#### MATERIAL FOR THIS TASK ####
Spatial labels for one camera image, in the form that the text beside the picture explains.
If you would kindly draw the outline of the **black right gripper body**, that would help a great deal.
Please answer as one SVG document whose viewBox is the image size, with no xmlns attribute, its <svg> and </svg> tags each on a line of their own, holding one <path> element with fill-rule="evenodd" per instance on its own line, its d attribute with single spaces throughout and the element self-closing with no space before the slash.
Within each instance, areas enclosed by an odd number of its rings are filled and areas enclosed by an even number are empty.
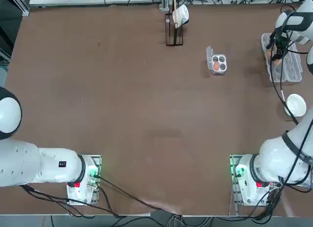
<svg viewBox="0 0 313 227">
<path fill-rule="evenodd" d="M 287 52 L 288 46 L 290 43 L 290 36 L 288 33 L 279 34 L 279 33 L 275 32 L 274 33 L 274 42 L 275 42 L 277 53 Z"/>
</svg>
####
Return all lines from the material that contain "image".

Spatial labels for one camera image, in the form that the text beside the picture explains.
Please answer as one SVG document whose viewBox is the image size, with no xmlns attribute, its <svg> and </svg> tags each on a line of their own, holding one <path> element with fill-rule="evenodd" per instance on its own line, its d attribute with single spaces throughout and the element self-closing with no space before the slash.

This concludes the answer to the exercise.